Register forum user name Search FAQ

Gammon Forum

Notice: Any messages purporting to come from this site telling you that your password has expired, or that you need to verify your details, confirm your email, resolve issues, making threats, or asking for money, are spam. We do not email users with any such messages. If you have lost your password you can obtain a new one by using the password reset link.
 Entire forum ➜ MUSHclient ➜ Python ➜ Parsing XML file to strings?

Parsing XML file to strings?

It is now over 60 days since the last post. This thread is closed.     Refresh page


Pages: 1 2  

Posted by Rakon   USA  (123 posts)  Bio
Date Mon 06 Nov 2006 06:25 AM (UTC)
Message
Greetings.

I understand that MUSH already has an 'ExportToXml' function, but I was wondering if anyone knows of a way to take an XML document in python, and convert the nodes to a python dictionary, or even just a string.

What I'm looking to do is take:

<triggers>
  <trigger
   enabled="y"
   name="trigger1"
   keep_evaluating="y"
   match="*With an heroic effort *"
   send_to="12"
   sequence="100"
  >
  <send>world.ColourTell ("lime", "black", "[CURED]: ")
  world.ColourNote ( "white", "black", "Impaled no longer")world.SetVariable("standing", "off")
  </send>
  </trigger>
  <trigger
   group="gold"
   match="^You get (.*?) gold sovereigns from (a|an) (.*?)\.$"
   regexp="y"
   sequence="100"
  >
  <send>put gold in pack</send>
  </trigger>
</triggers>

And extract each different trigger to display its values:

Trigger: trigger1 
Enabled is yes
Keep evaluting is yes
Match is: *With an heroic effort *

Send value is :
world.ColourTell ("lime", "black", "[CURED]: ")
world.ColourNote ( "white", "black", "Impaled no longer")world.SetVariable("standing", "off")

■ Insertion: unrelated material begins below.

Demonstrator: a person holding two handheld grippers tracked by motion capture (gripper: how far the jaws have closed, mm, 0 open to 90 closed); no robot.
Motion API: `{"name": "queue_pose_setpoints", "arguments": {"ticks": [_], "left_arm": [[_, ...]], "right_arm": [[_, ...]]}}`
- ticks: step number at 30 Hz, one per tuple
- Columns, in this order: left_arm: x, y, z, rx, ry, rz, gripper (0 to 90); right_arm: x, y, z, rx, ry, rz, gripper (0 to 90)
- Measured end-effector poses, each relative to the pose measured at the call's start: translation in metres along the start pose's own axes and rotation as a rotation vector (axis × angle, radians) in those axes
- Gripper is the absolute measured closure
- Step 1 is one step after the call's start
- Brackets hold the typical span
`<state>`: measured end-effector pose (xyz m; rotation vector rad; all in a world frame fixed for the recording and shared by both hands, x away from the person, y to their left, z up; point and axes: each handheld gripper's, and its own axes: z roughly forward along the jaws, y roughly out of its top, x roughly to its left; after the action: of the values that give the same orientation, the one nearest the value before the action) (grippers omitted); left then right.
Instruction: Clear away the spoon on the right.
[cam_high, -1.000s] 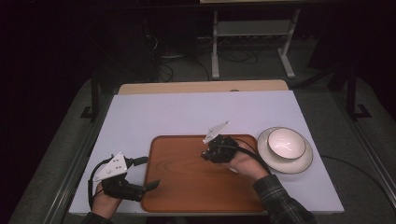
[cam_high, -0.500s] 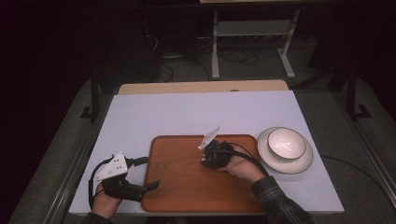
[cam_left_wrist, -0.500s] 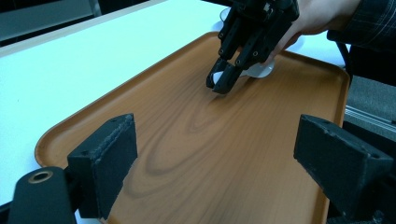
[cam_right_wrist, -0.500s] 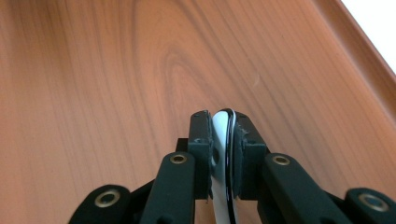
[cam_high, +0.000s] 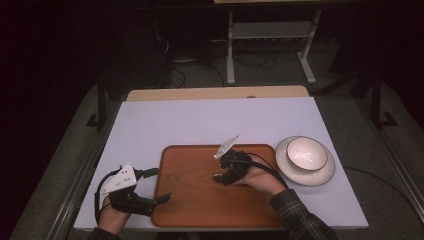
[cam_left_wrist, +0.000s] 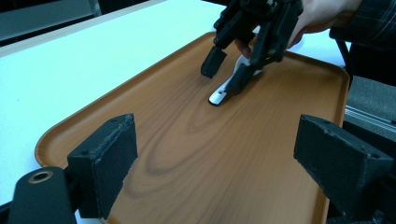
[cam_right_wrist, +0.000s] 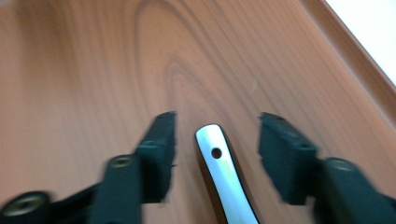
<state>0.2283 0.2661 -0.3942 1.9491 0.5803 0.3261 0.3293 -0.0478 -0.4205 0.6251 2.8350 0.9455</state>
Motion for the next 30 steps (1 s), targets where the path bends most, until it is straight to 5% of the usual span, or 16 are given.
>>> {"name": "queue_pose_setpoints", "arguments": {"ticks": [9,30], "left_arm": [[0.000,0.000,-0.001,0.000,0.000,0.000,12.8],[0.000,0.000,0.001,0.013,-0.002,-0.001,12.8]], "right_arm": [[-0.001,-0.009,-0.023,-0.086,0.011,0.032,20.8],[-0.001,-0.056,-0.097,-0.323,-0.059,0.087,14.8]]}}
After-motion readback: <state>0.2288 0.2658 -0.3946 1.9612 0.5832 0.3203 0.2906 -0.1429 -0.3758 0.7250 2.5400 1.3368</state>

Now, it doesn't matter about what it says, right now I'm just having a hell of a time trying to extract ANYTHING even using simplified SAX.

Does anyone know how I would be able to do this in python?
Thanks

Yes, I am a criminal.
My crime is that of curiosity.
My crime is that of judging people by what they say and think, not what they look like.
My crime is that of outsmarting you, something that you will never forgive me for.
Top

Posted by Nick Gammon   Australia  (23,120 posts)  Bio   Forum Administrator
Date Reply #1 on Mon 06 Nov 2006 06:43 AM (UTC)
Message
On this page:

http://www.gammon.com.au/scripts/doc.php?general=lua

See: utils.xmlread (s) - XML parser

You could use that, fairly easily, to break down the XML code into individual items, like you wanted.

- Nick Gammon

www.gammon.com.au, www.mushclient.com
Top

Posted by Rakon   USA  (123 posts)  Bio
Date Reply #2 on Mon 06 Nov 2006 06:54 AM (UTC)

Amended on Mon 06 Nov 2006 06:56 AM (UTC) by Rakon

Message
I take it thats Lua though?

And if Im mistaken that only goes through the attributes, putting them each on a line by itself.
This is fine, but:


a, b, c = utils.xmlread ("<foo><bar x='2'/></foo>")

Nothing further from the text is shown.